EXERCISE PROMPT:
Return every line of the listing, exactly as it reads.

SUPPLIED INFORMATION:
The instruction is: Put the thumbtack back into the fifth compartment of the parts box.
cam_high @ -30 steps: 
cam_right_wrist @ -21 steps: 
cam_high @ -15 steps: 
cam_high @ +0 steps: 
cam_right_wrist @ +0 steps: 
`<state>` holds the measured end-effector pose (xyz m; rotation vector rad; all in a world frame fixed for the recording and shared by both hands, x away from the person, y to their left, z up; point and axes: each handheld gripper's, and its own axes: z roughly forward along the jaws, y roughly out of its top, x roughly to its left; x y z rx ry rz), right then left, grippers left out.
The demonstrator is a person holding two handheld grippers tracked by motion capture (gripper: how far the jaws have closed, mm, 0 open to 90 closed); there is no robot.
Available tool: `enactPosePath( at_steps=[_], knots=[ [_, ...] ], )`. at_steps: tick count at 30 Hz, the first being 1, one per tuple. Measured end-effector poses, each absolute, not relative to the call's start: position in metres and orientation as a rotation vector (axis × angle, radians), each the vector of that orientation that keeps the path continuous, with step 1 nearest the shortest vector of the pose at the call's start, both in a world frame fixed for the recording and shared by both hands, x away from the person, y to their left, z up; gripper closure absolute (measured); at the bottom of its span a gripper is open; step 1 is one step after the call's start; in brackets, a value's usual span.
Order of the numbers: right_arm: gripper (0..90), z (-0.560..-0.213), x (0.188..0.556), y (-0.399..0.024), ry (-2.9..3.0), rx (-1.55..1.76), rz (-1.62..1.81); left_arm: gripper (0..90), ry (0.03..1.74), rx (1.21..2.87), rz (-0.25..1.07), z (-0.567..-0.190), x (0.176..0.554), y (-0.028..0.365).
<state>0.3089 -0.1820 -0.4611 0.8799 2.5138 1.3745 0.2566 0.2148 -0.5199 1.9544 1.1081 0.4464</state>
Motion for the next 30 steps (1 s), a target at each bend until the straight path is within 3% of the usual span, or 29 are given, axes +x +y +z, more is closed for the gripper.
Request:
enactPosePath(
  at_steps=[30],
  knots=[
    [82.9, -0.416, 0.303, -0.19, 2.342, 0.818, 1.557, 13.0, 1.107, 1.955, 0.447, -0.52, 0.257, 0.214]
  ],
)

EXERCISE OUTPUT:
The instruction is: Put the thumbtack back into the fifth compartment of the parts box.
cam_high @ -30 steps: 
cam_right_wrist @ -21 steps: 
cam_high @ -15 steps: 
cam_high @ +0 steps: 
cam_right_wrist @ +0 steps: 
`<state>` holds the measured end-effector pose (xyz m; rotation vector rad; all in a world frame fixed for the recording and shared by both hands, x away from the person, y to their left, z up; point and axes: each handheld gripper's, and its own axes: z roughly forward along the jaws, y roughly out of its top, x roughly to its left; x y z rx ry rz), right then left, grippers left out.
The demonstrator is a person holding two handheld grippers tracked by motion capture (gripper: how far the jaws have closed, mm, 0 open to 90 closed); there is no robot.
Available tool: `enactPosePath( at_steps=[_], knots=[ [_, ...] ], )`. at_steps: tick count at 30 Hz, the first being 1, one per tuple. Measured end-effector poses, each absolute, not relative to the call's start: position in metres and orientation as a rotation vector (axis × angle, radians), each the vector of that orientation that keeps the path continuous, with step 1 nearest the shortest vector of the pose at the call's start, both in a world frame fixed for the recording and shared by both hands, x away from the person, y to their left, z up; gripper closure absolute (measured); at the bottom of its span a gripper is open; step 1 is one step after the call's start; in brackets, a value's usual span.
Order of the numbers: right_arm: gripper (0..90), z (-0.560..-0.213), x (0.188..0.556), y (-0.399..0.024), ry (-2.9..3.0), rx (-1.55..1.76), rz (-1.62..1.81); left_arm: gripper (0..90), ry (0.03..1.74), rx (1.21..2.87), rz (-0.25..1.07), z (-0.567..-0.190), x (0.176..0.554), y (-0.028..0.365).
<state>0.3089 -0.1820 -0.4611 0.8799 2.5138 1.3745 0.2566 0.2148 -0.5199 1.9544 1.1081 0.4464</state>
Motion for the next 30 steps (1 s), a target at each bend until the straight path is within 3% of the usual span, or 29 are given, axes +x +y +z, more is closed for the gripper.
Request:
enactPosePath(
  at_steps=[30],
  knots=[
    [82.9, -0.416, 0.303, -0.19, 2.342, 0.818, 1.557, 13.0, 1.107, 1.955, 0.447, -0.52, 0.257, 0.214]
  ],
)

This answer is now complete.